What is needed is an exact copy of the records, with the images left out.

Entries shown:

▼▼▼

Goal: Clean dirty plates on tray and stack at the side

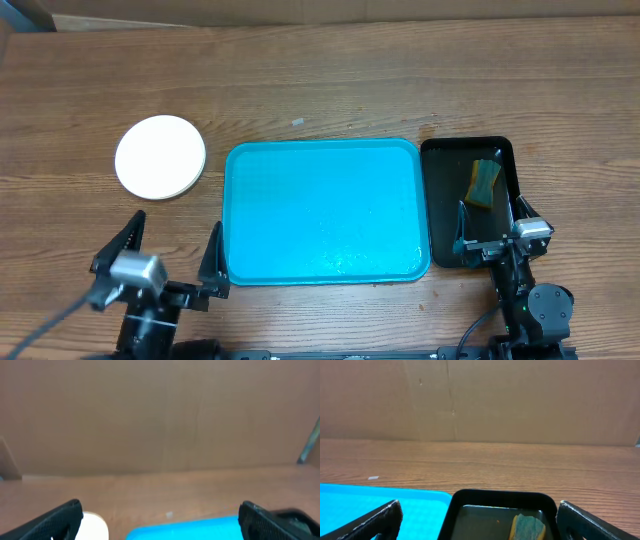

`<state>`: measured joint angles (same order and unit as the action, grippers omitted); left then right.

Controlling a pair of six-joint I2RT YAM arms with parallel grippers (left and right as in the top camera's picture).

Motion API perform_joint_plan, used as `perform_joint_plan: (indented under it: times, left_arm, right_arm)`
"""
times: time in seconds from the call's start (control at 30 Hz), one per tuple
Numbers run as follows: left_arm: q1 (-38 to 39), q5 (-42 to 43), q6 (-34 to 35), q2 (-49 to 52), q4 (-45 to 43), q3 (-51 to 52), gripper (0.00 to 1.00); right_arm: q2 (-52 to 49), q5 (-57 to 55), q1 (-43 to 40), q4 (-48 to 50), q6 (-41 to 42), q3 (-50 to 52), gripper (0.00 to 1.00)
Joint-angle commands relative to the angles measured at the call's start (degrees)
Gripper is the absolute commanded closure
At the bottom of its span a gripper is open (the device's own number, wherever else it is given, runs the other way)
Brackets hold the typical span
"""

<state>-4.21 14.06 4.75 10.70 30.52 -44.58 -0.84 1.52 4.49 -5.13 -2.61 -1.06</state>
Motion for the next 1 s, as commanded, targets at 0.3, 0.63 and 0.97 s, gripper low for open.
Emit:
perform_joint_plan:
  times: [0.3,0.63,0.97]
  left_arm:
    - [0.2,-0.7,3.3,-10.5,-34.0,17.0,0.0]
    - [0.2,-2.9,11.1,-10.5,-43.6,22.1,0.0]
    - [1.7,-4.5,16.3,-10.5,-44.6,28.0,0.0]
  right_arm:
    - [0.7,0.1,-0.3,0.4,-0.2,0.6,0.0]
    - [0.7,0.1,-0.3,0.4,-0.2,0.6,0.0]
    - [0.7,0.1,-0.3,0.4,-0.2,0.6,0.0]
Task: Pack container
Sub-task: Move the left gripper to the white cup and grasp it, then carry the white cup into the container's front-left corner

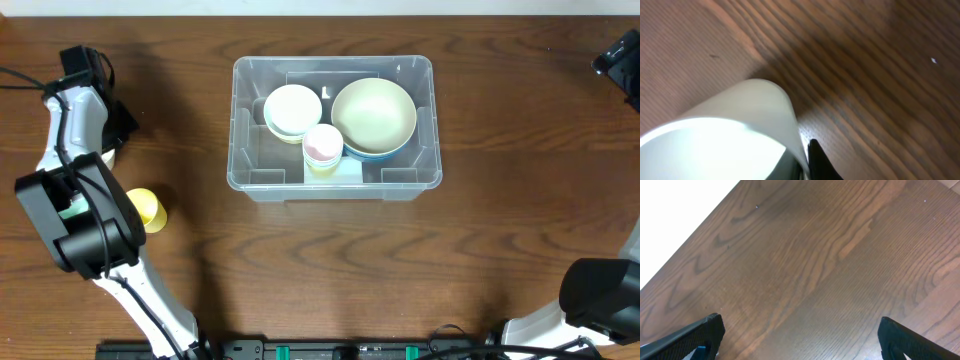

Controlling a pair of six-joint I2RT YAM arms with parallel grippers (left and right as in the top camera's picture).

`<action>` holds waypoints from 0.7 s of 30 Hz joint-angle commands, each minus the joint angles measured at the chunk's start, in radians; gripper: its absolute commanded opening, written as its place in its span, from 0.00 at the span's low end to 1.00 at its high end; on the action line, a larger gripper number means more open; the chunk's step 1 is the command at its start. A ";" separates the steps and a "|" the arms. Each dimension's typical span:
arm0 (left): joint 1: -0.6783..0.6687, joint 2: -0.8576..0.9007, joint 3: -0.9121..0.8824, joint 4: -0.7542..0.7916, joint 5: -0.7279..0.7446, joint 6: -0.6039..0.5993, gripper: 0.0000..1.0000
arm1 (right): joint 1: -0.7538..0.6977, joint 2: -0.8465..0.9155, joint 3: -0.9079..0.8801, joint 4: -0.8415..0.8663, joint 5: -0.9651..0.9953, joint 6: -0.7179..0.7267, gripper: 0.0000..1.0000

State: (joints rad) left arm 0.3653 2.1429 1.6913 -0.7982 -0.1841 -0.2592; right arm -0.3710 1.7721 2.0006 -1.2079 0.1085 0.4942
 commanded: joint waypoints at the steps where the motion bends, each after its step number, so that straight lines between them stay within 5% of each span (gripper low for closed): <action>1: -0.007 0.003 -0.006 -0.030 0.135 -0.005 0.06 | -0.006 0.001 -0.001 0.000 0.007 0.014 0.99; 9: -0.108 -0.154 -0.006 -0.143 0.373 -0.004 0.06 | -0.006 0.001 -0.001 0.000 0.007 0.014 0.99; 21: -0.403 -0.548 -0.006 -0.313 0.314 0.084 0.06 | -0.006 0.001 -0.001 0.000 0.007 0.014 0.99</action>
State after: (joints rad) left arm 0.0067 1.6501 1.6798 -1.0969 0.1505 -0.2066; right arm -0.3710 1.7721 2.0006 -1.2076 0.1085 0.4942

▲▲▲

Exercise response:
Goal: Clean dirty plates on tray and stack at the side


`<state>`: measured joint angles (same order and unit as the action, grippers omitted); left then right.

Controlling a pair of six-joint I2RT YAM arms with parallel grippers (left and right as in the top camera's picture).

Motion API perform_joint_plan, used as `perform_joint_plan: (indented under it: times, left_arm, right_arm)`
"""
times: time in seconds from the call's start (control at 30 Hz), one per tuple
Numbers run as follows: left_arm: q1 (-38 to 39), q5 (-42 to 43), q6 (-34 to 35), q2 (-49 to 52), q4 (-45 to 43), q3 (-51 to 52), gripper (0.00 to 1.00); right_arm: q2 (-52 to 49), q5 (-57 to 55), q1 (-43 to 40), q4 (-48 to 50), q6 (-41 to 42), q3 (-50 to 52), gripper (0.00 to 1.00)
Joint-angle commands relative to the angles measured at the call's start (degrees)
Gripper is the absolute commanded closure
At the bottom of its span a gripper is open (the device's own number, wherever else it is given, runs the other way)
Brackets hold the typical span
"""

<state>-4.21 14.06 4.75 10.70 30.52 -44.58 -0.84 1.52 4.49 -5.13 -2.61 -1.06</state>
Motion for the next 1 s, as commanded, targets at 0.3, 0.63 and 0.97 s, gripper low for open.
Emit:
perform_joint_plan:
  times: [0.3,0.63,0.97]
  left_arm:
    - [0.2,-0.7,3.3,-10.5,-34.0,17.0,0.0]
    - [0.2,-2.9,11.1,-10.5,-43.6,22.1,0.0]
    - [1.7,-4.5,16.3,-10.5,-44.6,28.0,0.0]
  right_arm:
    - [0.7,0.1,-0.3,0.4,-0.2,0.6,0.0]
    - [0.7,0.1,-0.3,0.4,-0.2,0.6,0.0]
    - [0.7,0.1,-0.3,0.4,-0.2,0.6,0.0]
Task: Pack container
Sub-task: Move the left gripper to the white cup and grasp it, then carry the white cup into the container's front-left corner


Controlling a pair of six-joint I2RT YAM arms with parallel grippers (left and right as in the top camera's picture).

`<action>` holds waypoints from 0.7 s of 30 Hz joint-angle commands, each minus the joint angles measured at the chunk's start, in radians; gripper: its absolute commanded opening, written as its place in its span, from 0.00 at the span's low end to 1.00 at its high end; on the action line, a larger gripper number means more open; the chunk's step 1 is the command at its start. A ";" separates the steps and a "|" the arms. Each dimension's typical span:
arm0 (left): joint 1: -0.6783..0.6687, joint 2: -0.8576..0.9007, joint 3: -0.9121..0.8824, joint 4: -0.7542..0.7916, joint 5: -0.7279..0.7446, joint 6: -0.6039..0.5993, gripper: 0.0000..1.0000
arm1 (right): joint 1: -0.7538..0.6977, joint 2: -0.8465..0.9155, joint 3: -0.9079..0.8801, joint 4: -0.8415..0.8663, joint 5: -0.9651..0.9953, joint 6: -0.7179..0.7267, gripper: 0.0000..1.0000

State: (joints rad) left arm 0.3653 2.1429 1.6913 -0.7982 -0.1841 -0.2592; right arm -0.3710 1.7721 2.0006 -1.2079 0.1085 0.4942
 commanded: joint waypoints at the steps where the motion bends, each after its step number, so that straight lines between them stay within 5% of each span (gripper low for closed): <action>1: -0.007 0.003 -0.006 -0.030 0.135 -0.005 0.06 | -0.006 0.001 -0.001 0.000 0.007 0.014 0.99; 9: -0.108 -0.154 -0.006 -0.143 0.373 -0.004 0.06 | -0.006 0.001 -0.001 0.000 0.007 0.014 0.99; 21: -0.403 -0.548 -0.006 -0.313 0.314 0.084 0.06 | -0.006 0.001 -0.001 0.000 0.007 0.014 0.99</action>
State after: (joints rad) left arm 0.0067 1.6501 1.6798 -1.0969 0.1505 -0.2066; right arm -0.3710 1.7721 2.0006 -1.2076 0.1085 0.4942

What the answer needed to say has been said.